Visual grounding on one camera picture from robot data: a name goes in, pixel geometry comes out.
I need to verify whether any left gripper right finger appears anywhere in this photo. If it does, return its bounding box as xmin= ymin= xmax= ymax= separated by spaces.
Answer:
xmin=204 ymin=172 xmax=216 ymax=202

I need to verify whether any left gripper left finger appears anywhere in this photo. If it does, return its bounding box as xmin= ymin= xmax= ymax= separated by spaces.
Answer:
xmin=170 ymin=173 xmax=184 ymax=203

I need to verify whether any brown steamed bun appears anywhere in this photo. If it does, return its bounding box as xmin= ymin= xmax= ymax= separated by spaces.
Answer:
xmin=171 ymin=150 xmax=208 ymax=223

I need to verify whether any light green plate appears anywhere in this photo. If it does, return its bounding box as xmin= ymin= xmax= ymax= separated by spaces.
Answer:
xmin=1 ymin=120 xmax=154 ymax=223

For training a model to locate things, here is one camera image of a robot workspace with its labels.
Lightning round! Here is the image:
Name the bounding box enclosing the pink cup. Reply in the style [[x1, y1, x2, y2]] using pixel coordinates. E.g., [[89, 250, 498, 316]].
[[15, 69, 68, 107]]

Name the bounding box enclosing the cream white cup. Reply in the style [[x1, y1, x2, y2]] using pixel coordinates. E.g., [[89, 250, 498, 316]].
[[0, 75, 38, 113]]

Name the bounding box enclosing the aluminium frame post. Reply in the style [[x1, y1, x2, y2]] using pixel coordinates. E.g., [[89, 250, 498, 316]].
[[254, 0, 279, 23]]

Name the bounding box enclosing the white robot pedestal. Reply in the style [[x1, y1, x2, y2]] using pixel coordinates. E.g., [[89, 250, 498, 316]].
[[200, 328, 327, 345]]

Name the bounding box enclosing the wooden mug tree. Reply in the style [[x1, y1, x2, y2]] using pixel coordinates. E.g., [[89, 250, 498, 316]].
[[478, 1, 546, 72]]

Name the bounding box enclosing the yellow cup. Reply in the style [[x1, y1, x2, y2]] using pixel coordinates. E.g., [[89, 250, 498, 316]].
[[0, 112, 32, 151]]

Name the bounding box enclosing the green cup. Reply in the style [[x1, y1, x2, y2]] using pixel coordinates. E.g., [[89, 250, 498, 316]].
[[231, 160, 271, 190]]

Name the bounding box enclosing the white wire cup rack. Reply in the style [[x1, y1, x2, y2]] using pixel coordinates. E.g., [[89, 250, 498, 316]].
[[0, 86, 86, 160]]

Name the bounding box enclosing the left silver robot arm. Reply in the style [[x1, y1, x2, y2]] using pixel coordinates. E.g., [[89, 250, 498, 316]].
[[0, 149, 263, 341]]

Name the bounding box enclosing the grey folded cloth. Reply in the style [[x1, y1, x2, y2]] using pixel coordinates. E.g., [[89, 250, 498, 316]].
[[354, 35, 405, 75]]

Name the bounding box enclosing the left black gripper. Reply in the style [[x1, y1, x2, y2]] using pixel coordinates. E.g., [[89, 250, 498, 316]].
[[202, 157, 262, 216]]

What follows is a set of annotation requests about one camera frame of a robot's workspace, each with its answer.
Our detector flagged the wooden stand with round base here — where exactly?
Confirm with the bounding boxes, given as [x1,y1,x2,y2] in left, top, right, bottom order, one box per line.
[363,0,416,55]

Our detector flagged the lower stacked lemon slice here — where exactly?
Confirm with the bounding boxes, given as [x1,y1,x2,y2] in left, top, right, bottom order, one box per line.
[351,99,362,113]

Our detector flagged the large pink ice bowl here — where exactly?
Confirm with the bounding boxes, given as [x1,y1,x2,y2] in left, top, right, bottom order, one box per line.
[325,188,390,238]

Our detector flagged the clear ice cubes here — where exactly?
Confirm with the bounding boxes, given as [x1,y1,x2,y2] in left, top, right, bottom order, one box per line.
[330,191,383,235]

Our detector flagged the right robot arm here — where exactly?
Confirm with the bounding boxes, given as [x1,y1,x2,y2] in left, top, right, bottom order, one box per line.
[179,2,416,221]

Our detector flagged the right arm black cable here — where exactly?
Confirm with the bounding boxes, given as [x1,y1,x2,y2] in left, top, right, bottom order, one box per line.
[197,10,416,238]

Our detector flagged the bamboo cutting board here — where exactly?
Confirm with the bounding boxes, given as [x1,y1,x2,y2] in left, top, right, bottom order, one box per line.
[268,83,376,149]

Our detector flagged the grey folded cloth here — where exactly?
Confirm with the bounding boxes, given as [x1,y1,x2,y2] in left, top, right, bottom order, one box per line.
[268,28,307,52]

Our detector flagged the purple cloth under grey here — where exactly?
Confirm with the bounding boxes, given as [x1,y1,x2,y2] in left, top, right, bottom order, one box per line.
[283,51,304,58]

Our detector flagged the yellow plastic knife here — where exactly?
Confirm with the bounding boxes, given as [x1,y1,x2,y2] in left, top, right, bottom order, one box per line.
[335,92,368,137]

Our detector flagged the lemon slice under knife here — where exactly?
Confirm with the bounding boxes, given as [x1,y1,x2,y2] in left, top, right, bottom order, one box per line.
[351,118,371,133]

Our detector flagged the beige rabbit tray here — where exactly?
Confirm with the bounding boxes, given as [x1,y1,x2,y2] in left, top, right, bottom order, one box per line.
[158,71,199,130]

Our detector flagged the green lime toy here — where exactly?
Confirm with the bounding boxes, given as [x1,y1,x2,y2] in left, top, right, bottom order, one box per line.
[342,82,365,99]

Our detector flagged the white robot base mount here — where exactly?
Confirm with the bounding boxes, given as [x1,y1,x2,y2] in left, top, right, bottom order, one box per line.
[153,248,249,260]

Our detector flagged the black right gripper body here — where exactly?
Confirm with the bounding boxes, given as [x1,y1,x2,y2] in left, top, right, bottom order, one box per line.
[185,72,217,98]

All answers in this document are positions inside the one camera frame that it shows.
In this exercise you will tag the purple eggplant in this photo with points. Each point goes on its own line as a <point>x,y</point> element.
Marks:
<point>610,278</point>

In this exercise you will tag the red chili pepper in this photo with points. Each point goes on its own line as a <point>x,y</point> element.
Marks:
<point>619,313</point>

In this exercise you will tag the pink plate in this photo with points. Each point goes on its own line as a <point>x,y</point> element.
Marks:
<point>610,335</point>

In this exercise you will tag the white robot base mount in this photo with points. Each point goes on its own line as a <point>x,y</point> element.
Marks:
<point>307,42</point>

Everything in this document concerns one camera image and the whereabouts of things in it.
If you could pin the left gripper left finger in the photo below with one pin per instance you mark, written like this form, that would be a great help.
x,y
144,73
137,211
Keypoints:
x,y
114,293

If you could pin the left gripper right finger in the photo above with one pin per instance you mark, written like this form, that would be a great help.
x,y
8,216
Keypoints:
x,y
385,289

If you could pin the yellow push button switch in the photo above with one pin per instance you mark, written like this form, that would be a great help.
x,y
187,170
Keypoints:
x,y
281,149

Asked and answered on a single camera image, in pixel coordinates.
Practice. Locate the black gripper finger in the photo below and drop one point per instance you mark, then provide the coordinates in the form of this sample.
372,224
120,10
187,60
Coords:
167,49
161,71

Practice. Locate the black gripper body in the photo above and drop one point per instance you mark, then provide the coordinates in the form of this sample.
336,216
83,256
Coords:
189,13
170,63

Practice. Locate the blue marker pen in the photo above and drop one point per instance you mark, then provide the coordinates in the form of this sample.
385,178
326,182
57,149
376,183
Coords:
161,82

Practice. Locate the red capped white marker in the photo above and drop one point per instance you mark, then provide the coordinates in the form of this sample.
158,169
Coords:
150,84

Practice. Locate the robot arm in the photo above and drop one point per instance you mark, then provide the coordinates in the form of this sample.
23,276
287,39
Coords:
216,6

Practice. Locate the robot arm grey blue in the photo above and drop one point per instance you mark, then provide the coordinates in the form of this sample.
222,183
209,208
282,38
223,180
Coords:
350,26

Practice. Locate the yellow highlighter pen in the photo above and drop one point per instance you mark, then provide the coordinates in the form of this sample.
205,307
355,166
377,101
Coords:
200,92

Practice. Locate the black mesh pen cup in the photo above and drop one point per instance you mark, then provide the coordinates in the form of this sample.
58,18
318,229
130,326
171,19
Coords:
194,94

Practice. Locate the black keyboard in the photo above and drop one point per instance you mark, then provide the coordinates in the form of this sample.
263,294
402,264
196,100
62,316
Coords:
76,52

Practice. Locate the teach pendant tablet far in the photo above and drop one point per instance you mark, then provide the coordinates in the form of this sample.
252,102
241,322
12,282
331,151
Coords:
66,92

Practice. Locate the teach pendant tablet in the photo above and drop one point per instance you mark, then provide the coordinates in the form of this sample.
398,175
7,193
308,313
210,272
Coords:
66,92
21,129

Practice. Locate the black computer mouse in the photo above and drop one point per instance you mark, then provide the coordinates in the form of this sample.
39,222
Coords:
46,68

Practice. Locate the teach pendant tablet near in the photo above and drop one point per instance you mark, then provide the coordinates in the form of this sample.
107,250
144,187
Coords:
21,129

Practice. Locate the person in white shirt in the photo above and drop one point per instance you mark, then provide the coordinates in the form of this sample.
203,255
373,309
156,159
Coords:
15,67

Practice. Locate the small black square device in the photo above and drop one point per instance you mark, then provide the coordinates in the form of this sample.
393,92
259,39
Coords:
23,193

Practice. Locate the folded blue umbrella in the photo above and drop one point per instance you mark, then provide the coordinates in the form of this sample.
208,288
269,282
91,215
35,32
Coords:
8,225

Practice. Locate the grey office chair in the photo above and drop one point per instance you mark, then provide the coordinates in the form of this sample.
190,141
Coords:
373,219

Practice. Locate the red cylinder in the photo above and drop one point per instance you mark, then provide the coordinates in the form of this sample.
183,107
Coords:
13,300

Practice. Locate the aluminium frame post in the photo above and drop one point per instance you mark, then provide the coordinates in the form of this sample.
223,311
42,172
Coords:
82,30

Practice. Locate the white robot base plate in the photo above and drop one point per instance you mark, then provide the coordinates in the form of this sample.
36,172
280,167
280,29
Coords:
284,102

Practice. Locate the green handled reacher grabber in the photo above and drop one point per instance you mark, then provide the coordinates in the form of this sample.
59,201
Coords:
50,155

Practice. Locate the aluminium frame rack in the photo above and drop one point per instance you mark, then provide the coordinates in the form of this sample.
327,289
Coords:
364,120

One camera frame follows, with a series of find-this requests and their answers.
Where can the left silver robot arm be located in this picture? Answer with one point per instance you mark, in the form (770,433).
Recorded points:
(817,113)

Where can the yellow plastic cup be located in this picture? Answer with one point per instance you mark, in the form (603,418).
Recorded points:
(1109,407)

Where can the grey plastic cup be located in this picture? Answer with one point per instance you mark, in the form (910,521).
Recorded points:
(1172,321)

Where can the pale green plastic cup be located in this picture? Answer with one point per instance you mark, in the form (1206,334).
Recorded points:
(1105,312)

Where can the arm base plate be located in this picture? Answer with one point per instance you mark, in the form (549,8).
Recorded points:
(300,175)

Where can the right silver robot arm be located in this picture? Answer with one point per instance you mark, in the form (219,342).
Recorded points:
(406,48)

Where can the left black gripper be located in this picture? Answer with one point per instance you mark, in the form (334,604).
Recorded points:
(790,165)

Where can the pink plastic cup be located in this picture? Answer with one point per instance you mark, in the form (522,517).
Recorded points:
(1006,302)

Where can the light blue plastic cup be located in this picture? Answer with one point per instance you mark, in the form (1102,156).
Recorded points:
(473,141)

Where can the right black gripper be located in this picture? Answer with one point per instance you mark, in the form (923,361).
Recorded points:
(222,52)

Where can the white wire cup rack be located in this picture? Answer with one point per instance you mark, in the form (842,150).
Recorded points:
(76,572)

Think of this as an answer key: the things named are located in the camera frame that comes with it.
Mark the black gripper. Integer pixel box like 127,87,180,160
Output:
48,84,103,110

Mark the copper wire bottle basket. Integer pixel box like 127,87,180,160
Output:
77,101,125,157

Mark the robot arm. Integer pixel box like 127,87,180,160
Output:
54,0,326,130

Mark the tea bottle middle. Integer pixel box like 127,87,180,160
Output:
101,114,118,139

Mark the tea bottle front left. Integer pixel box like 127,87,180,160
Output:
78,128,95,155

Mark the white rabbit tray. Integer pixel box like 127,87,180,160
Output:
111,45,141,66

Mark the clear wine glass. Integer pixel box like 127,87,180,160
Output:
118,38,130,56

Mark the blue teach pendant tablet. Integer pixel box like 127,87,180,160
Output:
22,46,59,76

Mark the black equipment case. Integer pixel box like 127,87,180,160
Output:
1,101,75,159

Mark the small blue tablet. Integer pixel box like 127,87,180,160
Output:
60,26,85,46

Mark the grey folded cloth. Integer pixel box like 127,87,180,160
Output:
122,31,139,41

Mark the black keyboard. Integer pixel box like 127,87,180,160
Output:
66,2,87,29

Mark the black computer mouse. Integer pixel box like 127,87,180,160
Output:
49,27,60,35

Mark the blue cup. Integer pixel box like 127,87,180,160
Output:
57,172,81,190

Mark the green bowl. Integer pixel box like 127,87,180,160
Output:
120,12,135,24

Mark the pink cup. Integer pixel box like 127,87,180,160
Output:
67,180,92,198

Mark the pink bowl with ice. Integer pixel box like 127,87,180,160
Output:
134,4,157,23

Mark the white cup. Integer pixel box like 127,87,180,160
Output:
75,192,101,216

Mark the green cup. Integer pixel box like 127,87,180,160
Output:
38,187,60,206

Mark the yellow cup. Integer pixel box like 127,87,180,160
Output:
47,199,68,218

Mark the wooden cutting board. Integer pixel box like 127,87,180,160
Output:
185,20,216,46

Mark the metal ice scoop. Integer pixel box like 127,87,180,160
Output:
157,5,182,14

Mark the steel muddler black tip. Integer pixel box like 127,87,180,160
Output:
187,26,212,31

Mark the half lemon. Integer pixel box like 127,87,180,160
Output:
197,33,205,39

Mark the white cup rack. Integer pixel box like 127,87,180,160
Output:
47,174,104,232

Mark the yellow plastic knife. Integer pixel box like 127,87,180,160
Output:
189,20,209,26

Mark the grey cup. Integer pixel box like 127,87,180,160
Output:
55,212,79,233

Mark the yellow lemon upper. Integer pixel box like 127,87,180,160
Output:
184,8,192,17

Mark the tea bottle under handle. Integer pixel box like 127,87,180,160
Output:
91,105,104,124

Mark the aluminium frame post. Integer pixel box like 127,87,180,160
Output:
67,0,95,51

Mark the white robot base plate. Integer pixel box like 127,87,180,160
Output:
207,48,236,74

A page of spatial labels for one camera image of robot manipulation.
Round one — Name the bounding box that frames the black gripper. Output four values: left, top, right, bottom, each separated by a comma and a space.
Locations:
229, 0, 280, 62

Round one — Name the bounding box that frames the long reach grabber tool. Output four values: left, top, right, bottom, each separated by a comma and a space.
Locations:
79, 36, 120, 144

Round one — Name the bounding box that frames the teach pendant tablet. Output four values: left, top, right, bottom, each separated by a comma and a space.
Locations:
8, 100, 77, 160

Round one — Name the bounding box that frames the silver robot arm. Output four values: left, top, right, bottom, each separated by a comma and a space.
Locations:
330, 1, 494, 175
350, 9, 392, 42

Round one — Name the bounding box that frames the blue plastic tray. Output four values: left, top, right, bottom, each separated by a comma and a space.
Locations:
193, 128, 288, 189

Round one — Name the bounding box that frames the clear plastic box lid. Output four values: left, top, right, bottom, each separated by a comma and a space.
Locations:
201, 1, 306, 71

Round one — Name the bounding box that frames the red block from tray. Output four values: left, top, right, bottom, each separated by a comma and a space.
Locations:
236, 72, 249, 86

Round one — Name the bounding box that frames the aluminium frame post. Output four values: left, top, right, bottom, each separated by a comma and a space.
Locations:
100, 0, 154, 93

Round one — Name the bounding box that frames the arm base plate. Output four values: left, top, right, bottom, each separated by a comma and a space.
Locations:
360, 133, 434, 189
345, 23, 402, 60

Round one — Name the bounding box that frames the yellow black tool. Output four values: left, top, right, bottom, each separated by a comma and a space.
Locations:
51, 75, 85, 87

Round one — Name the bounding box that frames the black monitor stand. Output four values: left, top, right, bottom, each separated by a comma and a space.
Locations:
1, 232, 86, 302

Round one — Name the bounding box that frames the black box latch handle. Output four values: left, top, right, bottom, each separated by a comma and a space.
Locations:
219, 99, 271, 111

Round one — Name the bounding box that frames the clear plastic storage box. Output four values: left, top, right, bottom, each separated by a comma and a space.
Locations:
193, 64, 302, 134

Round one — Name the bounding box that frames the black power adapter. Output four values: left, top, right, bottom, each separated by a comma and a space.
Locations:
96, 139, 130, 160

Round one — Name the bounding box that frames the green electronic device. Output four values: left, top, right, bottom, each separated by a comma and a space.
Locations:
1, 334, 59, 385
__________________________________________________
▸ **Task statement**: For every line in the data above that has the string "document", return that line.

▸ **Result**:
All answers in this document are positions inside the one camera frame that it shows.
Everything in this document concerns one camera image and the whereabouts of things in it.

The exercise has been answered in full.